With the Class of 2020 now heading home to begin the next chapter of their Chevening journey, we reflect on our farewell event, Summer Connect, and the lessons and tips the speakers had for our graduating class.

Hosted on a bespoke platform, the 2020 cohort were whisked through a series of talks and interactive sessions designed to help them build networks and plan for the future. So what advice did speakers including Alicia Herbert, Director of Education, Gender and Equality at the FCDO, and some distinguished alumni, have to offer?


Alicia Herbert’s top tips:

  • Be relaxed about success: life rarely goes to plan, take opportunities as they come
  • Find opportunities to fill gaps: can you act up if someone senior to you leaves?
  • Be decisive: don’t dither about seizing opportunities, go all in


Tishauna Mullings, who studied Development Administration and Planning at University College, London in 2019, wanted to make sure that Cheveners remember not to limit themselves: ‘I hope that people walk away understanding that the 21st-century job market is conducive to creative thinking; therefore, there are many options for income generation after the training and experience that Chevening affords scholars.’
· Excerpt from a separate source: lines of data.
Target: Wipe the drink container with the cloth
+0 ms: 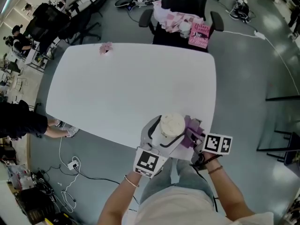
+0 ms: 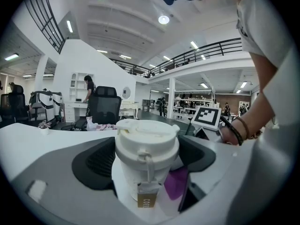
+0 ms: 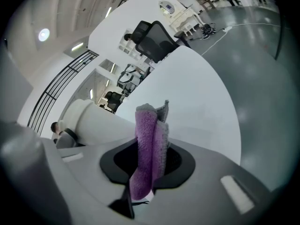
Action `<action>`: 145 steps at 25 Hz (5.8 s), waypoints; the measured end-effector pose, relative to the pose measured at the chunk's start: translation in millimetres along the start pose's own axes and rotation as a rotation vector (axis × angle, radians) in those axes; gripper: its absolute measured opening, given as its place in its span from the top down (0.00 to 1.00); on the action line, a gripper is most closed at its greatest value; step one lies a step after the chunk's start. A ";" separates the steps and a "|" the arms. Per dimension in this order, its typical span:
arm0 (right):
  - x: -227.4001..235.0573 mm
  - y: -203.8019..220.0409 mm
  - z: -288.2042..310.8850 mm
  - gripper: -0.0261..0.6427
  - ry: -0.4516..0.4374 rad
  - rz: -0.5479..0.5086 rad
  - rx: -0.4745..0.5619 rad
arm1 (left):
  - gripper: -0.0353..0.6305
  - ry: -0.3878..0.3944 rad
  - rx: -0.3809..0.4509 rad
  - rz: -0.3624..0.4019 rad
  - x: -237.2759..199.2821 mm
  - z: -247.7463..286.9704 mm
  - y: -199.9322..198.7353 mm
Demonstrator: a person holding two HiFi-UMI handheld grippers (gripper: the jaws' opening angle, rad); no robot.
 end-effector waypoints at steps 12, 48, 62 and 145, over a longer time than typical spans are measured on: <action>-57.4 -77.6 -44.5 0.87 -0.082 -0.376 -0.170 | 0.31 0.273 0.027 0.078 -5.6 -8.7 0.4; -136.8 -107.4 73.4 0.87 -0.321 -0.774 -1.356 | 0.31 0.620 0.015 0.166 -14.6 -7.3 2.0; -136.6 -93.3 85.0 0.87 -0.337 -0.924 -1.478 | 0.31 0.626 0.005 0.170 -14.3 -5.9 1.5; -153.6 -162.9 -63.1 0.87 -0.020 -0.899 0.320 | 0.82 -0.363 0.304 -0.139 -141.6 -110.8 -92.9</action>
Point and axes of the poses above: the fingertips, and each gripper's own axes: z forward along the fingers, x to its right, y out of its underside, the point moved 5 cm from there along -z, backward along the fingers, and after that the axes turned 2 degrees about -y, right-handed, at the moved point
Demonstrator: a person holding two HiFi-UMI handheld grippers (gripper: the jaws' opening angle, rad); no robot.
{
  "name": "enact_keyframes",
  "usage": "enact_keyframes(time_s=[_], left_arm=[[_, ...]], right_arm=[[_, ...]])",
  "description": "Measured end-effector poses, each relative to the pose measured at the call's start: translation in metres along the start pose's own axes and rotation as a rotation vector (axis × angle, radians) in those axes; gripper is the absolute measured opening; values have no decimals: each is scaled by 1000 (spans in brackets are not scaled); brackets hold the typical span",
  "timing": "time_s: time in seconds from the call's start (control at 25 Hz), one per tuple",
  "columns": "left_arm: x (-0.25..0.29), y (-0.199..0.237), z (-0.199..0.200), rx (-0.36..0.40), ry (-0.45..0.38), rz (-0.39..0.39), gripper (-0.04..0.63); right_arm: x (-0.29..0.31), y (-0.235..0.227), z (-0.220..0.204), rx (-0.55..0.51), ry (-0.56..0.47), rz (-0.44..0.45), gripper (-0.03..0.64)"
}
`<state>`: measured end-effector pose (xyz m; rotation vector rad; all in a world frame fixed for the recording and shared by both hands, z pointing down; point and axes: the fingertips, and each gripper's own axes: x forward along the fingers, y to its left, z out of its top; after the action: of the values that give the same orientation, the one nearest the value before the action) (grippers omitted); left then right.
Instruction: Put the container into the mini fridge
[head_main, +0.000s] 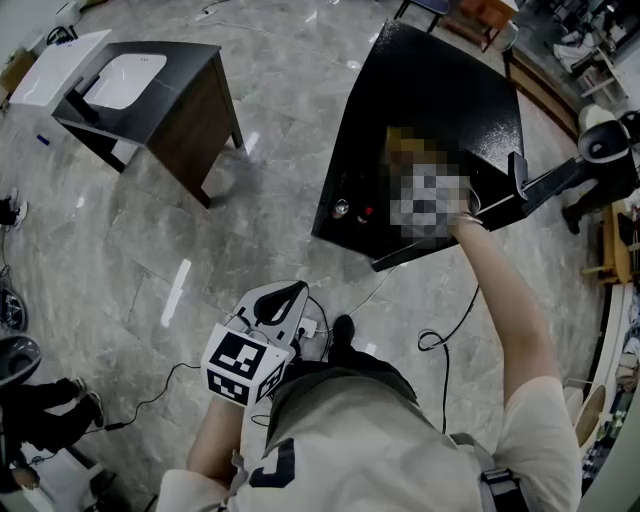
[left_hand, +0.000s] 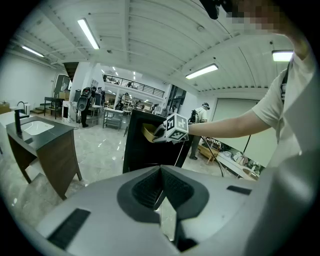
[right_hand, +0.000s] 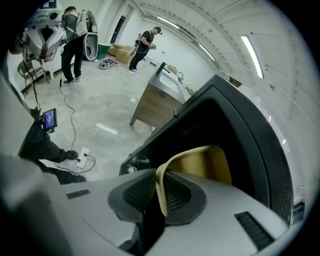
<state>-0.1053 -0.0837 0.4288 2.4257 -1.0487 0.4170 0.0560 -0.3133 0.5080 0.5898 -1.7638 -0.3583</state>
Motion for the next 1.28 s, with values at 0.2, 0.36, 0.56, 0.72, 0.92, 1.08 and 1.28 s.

It’s always worth checking the opportunities centre of Chevening Connect to see what’s available.


Tom Lisboa, a 2018 Photography and Urban Culture graduate of Goldsmiths, London, said that if there was one thing he wanted the graduating class to take from his alumni session, it was this: that the Chevening journey is not only an academic or professional achievement, but an experience that will stay with them and affect them in all aspects of their lives.


This was really the message of Summer Connect to the graduating class – Chevening isn’t just for a year, it’s for life.


Both Tom and Tishauna also stress the importance of having strong personal and professional networks, particularly in leaving the UK and assimilating back into life in your home country. It is not unusual to experience reverse culture shock on returning home from the UK, which can lead to feelings of isolation or frustration. Strong personal and professional networks can be one of the strongest defences in this difficult period – they should not be underestimated.


Have a look at our guide on coping with reverse culture shock


With Summer Connect now behind us, we can’t wait to see the Class of 2020 taking the next steps on their journey.